What is expected »
Would you please repeat all of the data exactly, omitting the pictures?

== Data excerpt

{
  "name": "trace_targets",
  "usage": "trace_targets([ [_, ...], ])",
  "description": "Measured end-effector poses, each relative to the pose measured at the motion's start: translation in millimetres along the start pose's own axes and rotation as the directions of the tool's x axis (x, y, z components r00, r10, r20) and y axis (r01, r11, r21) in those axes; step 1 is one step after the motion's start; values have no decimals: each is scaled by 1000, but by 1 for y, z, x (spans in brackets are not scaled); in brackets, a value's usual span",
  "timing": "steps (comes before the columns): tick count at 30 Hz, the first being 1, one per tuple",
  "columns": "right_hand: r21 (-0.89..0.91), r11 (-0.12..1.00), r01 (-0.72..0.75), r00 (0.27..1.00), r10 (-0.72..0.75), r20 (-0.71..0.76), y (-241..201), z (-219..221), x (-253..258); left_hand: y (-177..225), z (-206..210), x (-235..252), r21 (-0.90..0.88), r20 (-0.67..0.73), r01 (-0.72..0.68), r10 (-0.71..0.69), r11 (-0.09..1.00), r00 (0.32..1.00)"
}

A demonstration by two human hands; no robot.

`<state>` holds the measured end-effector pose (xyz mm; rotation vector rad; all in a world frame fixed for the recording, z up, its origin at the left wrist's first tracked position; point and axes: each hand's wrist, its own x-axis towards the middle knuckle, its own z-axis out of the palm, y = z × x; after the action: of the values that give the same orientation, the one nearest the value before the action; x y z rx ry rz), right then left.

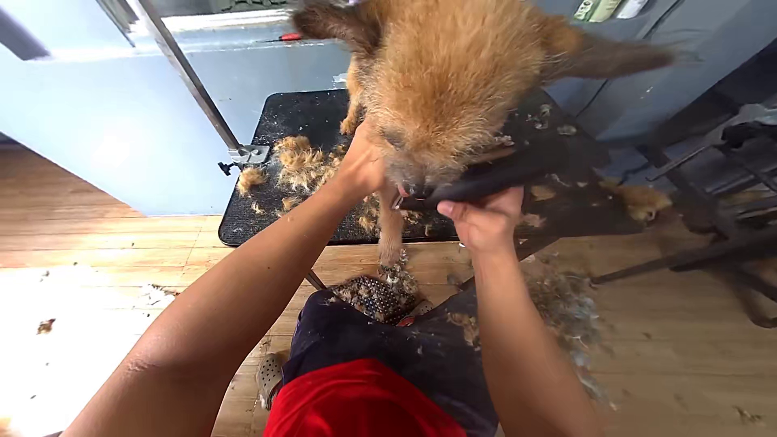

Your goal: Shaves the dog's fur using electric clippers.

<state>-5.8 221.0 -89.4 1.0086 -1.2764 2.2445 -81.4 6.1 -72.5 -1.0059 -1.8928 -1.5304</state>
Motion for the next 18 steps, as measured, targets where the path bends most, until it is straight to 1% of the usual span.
trace_targets([
  [3, -18, 999, -36, 998, 36, 51, 9, -3, -32, -10, 2, 2, 189, 14, -53, 51, 981, 999],
  [5, -51, 993, -104, 988, 109, 105, 9, 0, -48, -14, 6, 4, 216, 16, -70, 69, 974, 998],
  [6, -73, 985, -155, 974, 165, 157, 7, 1, -51, -10, 6, 6, 210, 24, -53, 48, 976, 999],
  [7, -109, 972, -209, 950, 228, 214, 1, 0, -51, 3, 4, 8, 202, 48, 5, -15, 979, 999],
  [8, -152, 958, -242, 927, 274, 254, -7, -1, -48, 26, 2, 11, 192, 86, 103, -121, 976, 989],
  [9, -184, 953, -241, 920, 285, 267, -18, 0, -44, 45, -1, 15, 167, 112, 185, -205, 969, 972],
  [11, -232, 959, -160, 948, 215, 234, -42, 7, -35, 77, -8, 17, 119, 146, 319, -334, 940, 931],
  [13, -303, 952, -48, 973, 112, 199, -65, 19, -33, 105, -13, 18, 51, 147, 392, -396, 918, 907],
  [14, -351, 936, 3, 979, 68, 192, -73, 28, -35, 112, -14, 22, 18, 142, 441, -439, 897, 887],
  [16, -480, 871, 106, 975, 5, 223, -84, 50, -42, 108, -15, 35, 6, 142, 555, -550, 832, 823],
  [18, -580, 786, 215, 964, -78, 253, -85, 71, -52, 100, -13, 45, 132, 140, 566, -581, 814, 802],
])
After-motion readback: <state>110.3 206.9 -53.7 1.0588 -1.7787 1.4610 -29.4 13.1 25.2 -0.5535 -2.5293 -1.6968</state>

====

Response for this exercise »
{
  "name": "trace_targets",
  "usage": "trace_targets([ [_, ...], ])",
  "description": "Measured end-effector poses, each relative to the pose measured at the motion's start: translation in millimetres along the start pose's own axes and rotation as the directions of the tool's x axis (x, y, z components r00, r10, r20) and y axis (r01, r11, r21) in those axes; step 1 is one step after the motion's start; values have no decimals: each is scaled by 1000, but by 1 for y, z, x (spans in brackets are not scaled); in brackets, a value's usual span",
  "timing": "steps (comes before the columns): tick count at 30 Hz, the first being 1, one per tuple",
  "columns": "right_hand: r21 (-0.89..0.91), r11 (-0.12..1.00), r01 (-0.72..0.75), r00 (0.27..1.00), r10 (-0.72..0.75), r20 (-0.71..0.76), y (-241..201), z (-219..221), x (-253..258); left_hand: y (-177..225), z (-206..210), x (-235..252), r21 (-0.90..0.88), r20 (-0.67..0.73), r01 (-0.72..0.68), r10 (-0.71..0.69), r11 (-0.09..1.00), r00 (0.32..1.00)"
}

A demonstration by two human hands; no robot.

`<state>` holds the measured end-effector pose (xyz mm; rotation vector rad; all in a world frame fixed for the recording, z up, its origin at the left wrist's first tracked position; point and axes: each hand's wrist, its own x-axis towards the middle knuckle, its own z-axis out of the palm, y = z × x; after the action: of the values that give the same orientation, the one nearest the value before the action; x y z rx ry rz), right then left.


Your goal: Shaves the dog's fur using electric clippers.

<state>-5.8 221.0 -89.4 1.0086 -1.2764 2.2445 -81.4 6.1 -72.5 -1.0059 -1.8928 -1.5304</state>
Motion for the next 18 steps, as measured, targets where the path bends most, until it is straight to 1% of the usual span.
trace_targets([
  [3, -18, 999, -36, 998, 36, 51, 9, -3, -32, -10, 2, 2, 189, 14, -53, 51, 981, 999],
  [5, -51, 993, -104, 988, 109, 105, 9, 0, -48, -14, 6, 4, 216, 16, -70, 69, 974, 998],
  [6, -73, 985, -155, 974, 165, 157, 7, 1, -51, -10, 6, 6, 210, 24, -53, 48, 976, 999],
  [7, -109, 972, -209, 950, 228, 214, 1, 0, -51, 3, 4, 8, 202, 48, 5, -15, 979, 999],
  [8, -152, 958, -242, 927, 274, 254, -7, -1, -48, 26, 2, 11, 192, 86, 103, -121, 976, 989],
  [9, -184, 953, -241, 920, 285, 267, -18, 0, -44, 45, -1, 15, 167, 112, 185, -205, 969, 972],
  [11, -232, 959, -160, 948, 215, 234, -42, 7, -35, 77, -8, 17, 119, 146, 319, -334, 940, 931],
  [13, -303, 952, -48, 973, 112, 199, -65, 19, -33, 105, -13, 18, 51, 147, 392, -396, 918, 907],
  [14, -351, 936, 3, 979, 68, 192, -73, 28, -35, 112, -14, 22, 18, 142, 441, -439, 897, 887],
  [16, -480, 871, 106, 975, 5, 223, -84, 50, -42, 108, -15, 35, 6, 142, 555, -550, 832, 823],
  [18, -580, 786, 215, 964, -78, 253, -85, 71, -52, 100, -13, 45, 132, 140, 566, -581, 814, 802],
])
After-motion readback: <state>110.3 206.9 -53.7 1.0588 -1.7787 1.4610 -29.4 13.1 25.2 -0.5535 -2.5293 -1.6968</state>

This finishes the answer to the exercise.